PROBLEM - Data follows below. Repeat exactly the lines between the line holding "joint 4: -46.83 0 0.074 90" and the line holding "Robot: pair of", inclusive, and nothing more; drop pictures.

++++ DATA SHOWN ++++

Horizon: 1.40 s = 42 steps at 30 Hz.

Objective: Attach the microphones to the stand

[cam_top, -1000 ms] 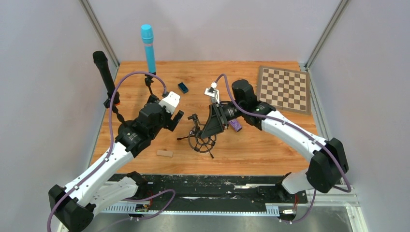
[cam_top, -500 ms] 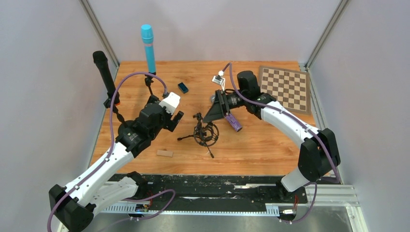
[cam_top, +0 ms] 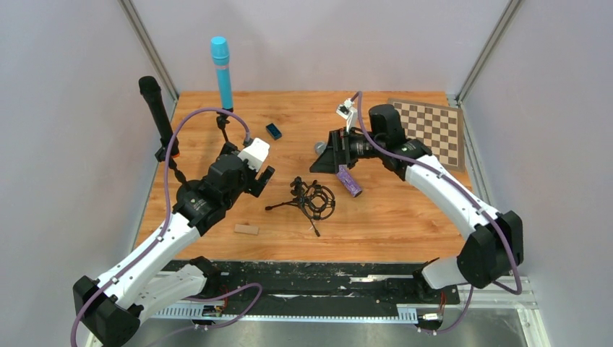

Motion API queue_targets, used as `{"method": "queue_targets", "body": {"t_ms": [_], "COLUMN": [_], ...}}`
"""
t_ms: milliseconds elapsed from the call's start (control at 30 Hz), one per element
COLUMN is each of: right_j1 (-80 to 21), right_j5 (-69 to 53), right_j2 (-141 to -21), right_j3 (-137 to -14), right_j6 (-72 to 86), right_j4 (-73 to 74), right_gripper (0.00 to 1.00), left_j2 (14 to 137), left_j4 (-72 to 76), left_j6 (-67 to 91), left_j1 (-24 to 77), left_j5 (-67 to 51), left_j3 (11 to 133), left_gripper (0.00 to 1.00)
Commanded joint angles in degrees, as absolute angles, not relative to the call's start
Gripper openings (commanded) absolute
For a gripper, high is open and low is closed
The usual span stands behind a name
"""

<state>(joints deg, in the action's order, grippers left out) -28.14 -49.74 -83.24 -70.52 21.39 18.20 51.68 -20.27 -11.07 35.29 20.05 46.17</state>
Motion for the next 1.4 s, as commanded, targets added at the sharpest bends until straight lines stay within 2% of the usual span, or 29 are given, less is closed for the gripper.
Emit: {"method": "queue_targets", "body": {"t_ms": [0,267,600,700,900,1367], "right_j1": [-30.08,-48.59,-66.38,-68.76,-69.61,-69.42], "right_j5": [-35.23,-5.46,28.41,32.25,29.78,39.86], "right_j2": [-77.70,-73.16,-77.31,-79.83,-81.67,-84.60], "right_j3": [-73.56,-71.94,-71.12,-71.08,-70.78,-69.13], "right_j6": [13.85,6.51,0.38,-2.10,-2.41,-2.10], "right_j4": [27.91,32.56,32.65,32.62,32.61,34.90], "right_gripper": [0.93,0.94,1.00,1.00,1.00,1.00], "left_j2": [50.59,51.27,51.50,51.57,51.60,51.65], "left_j4": [-17.86,-18.00,-18.02,-17.97,-18.11,-18.19], "left_j6": [-12.01,-11.84,-12.07,-12.13,-12.17,-12.20], "left_j1": [35.60,35.68,35.60,35.64,35.60,35.60], "left_j5": [19.76,18.64,18.09,18.02,18.13,18.01], "left_j3": [46.26,46.32,46.23,46.23,46.23,46.23], "left_gripper": [1.00,1.00,1.00,1.00,1.00,1.00]}}
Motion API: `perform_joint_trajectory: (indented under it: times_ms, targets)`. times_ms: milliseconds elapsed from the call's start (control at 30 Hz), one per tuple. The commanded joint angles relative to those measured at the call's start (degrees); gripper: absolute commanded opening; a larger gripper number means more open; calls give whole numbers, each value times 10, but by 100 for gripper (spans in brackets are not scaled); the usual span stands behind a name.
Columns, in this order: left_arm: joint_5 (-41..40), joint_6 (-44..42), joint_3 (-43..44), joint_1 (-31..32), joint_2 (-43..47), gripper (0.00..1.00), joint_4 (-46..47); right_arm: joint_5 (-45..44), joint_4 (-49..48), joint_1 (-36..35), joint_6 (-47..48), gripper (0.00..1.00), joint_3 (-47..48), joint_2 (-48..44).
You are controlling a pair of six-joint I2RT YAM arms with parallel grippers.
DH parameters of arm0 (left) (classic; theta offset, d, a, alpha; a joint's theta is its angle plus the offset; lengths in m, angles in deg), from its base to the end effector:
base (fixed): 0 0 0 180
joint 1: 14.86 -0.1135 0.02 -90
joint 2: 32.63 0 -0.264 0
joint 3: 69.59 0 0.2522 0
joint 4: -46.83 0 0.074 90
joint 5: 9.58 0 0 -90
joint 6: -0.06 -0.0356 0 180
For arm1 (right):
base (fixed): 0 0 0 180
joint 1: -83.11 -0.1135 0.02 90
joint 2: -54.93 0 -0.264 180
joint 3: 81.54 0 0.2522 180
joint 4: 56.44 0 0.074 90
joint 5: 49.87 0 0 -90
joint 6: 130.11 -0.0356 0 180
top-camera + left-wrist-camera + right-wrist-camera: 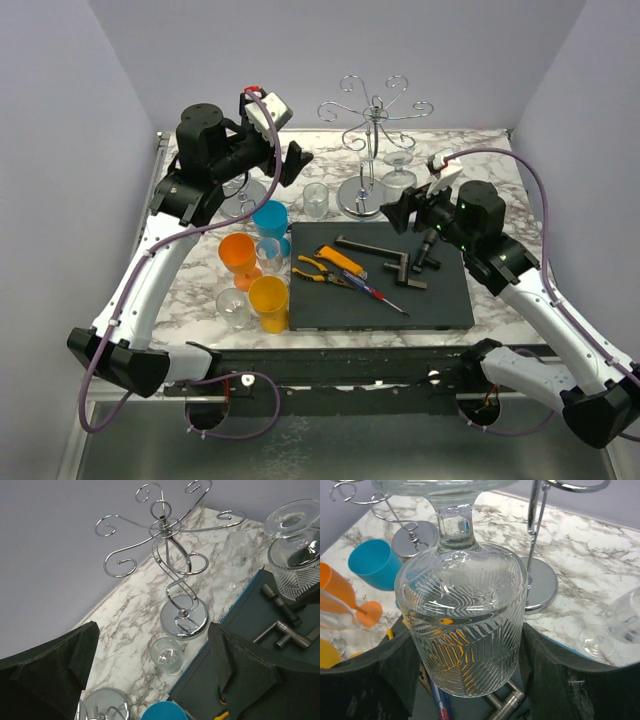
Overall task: Place the wine glass upside down on the wine glass rack
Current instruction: Turn the wine glass upside down at the wine rack.
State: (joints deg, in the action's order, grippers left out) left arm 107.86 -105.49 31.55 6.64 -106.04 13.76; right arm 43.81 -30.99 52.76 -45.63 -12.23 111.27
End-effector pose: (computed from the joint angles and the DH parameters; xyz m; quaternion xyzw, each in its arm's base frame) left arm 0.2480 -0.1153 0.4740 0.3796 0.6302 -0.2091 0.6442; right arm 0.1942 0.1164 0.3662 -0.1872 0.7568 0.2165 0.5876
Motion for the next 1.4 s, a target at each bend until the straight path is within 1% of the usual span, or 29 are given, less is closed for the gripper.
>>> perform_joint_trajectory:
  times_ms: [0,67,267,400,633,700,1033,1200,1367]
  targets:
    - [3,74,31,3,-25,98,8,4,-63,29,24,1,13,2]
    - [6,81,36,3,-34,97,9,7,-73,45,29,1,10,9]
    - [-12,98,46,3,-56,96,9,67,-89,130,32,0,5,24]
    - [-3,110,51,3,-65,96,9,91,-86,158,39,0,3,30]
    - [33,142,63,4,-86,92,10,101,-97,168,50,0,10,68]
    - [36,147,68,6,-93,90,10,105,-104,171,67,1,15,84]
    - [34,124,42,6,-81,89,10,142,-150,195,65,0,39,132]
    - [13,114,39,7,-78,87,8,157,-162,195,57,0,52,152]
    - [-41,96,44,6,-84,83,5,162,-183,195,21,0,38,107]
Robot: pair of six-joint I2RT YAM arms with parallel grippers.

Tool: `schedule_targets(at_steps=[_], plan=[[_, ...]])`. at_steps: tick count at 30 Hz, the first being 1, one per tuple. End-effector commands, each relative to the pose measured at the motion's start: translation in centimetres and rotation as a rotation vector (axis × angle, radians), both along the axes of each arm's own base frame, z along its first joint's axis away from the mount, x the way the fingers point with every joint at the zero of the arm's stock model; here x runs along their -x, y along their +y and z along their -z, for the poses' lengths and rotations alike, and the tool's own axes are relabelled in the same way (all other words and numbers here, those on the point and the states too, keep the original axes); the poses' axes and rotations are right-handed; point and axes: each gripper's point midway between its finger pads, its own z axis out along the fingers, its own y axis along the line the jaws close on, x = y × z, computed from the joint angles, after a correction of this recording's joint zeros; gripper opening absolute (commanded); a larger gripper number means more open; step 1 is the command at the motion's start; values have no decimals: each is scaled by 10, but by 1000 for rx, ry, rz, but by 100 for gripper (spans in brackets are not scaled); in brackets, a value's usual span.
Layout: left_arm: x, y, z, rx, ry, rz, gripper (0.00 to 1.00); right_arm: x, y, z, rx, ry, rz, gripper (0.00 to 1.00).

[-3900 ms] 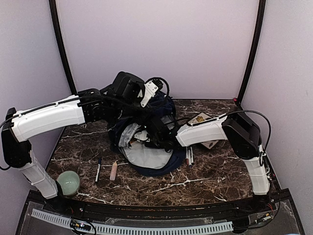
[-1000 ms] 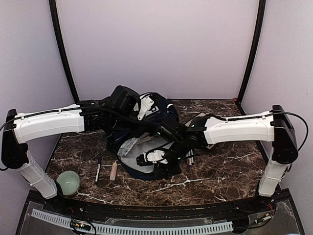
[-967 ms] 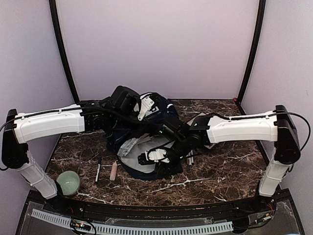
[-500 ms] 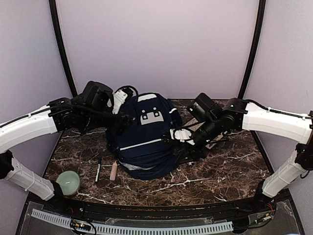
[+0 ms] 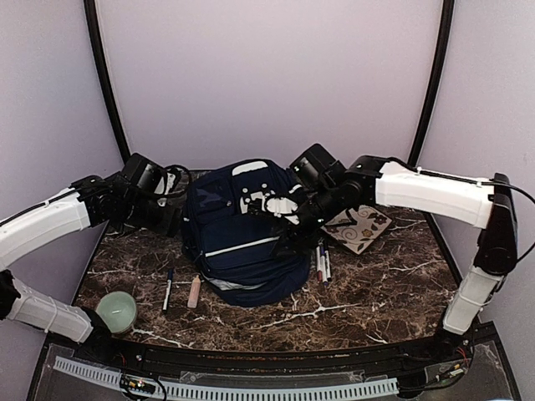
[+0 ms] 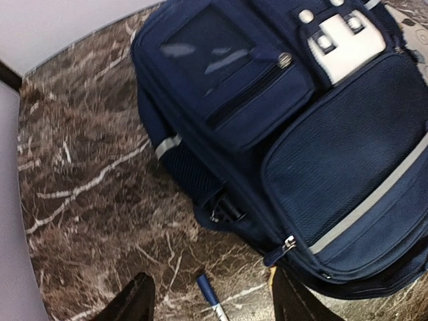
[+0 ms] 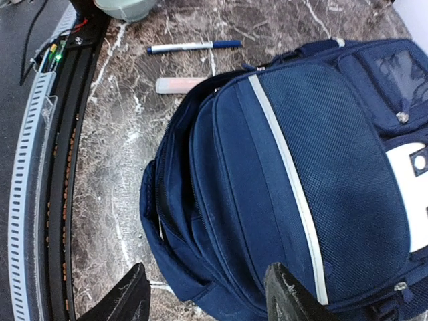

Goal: Pack the student bag
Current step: Pick up the largest pocket of the bag from the student bag.

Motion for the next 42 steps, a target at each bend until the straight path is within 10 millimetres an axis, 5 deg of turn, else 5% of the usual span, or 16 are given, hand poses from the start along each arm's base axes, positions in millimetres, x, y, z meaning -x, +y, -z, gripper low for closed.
schedule_targets(at_steps=[1,9,19,25,28,35,39,42], plan=[[9,27,36,63,170,-105,61,-23,25,21,5,13,65,60],[-5,28,87,47,302,-58,49,-51,44,81,117,-43,94,60],[-26,27,115,12,325,-24,56,-75,58,124,200,-189,134,64],[-21,30,128,7,331,11,57,-65,59,125,208,-223,96,76],[-20,28,130,11,316,42,56,-49,58,120,192,-222,39,99],[-21,34,136,-23,273,53,63,-71,61,120,188,-309,121,100],[-19,30,138,-24,283,103,60,-88,63,123,219,-319,165,77],[-17,27,135,-10,266,128,58,-98,63,103,178,-335,196,54]])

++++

YOUR SOLUTION -
joint 4: -46.83 0 0.074 90
joint 5: 9.58 0 0 -90
joint 6: -0.06 -0.0356 0 180
For arm1 (right):
base (fixed): 0 0 0 180
joint 1: -83.11 -0.1135 0.02 90
joint 2: -54.93 0 -0.264 180
joint 3: 81.54 0 0.2522 180
joint 4: 56.44 0 0.074 90
joint 5: 49.87 0 0 -90
joint 6: 130.11 -0.0356 0 180
top-camera + left-wrist-camera + right-wrist-camera: 
Overall task: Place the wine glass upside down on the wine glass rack
Current instruction: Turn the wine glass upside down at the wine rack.
State: (joints deg, in the action's order, grippers left out) left arm 107.86 -105.49 31.55 6.64 -106.04 13.76; right arm 43.81 -30.99 52.76 -45.63 -12.23 111.27
End-effector pose: (computed from the joint angles and the DH parameters; xyz m; quaternion xyzw, each in its arm's base frame) left arm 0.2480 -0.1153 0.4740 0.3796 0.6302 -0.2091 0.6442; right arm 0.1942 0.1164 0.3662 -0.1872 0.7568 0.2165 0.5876
Motion for the next 1.4 s, a target at each bend until the straight path is within 1% of the usual span, or 29 are given, less is closed for the gripper.
>>> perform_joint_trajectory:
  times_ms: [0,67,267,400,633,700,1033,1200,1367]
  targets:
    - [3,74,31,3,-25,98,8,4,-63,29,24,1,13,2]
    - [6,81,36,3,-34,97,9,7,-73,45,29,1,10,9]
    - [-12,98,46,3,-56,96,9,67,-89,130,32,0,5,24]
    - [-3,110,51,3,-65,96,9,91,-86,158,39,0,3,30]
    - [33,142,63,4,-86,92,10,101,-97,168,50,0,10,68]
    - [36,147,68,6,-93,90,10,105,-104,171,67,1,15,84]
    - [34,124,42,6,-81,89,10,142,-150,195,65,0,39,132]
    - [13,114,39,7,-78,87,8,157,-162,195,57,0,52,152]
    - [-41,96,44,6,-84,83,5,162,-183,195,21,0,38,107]
Robot: pair of six-joint I2RT YAM arms with parallel grippers.

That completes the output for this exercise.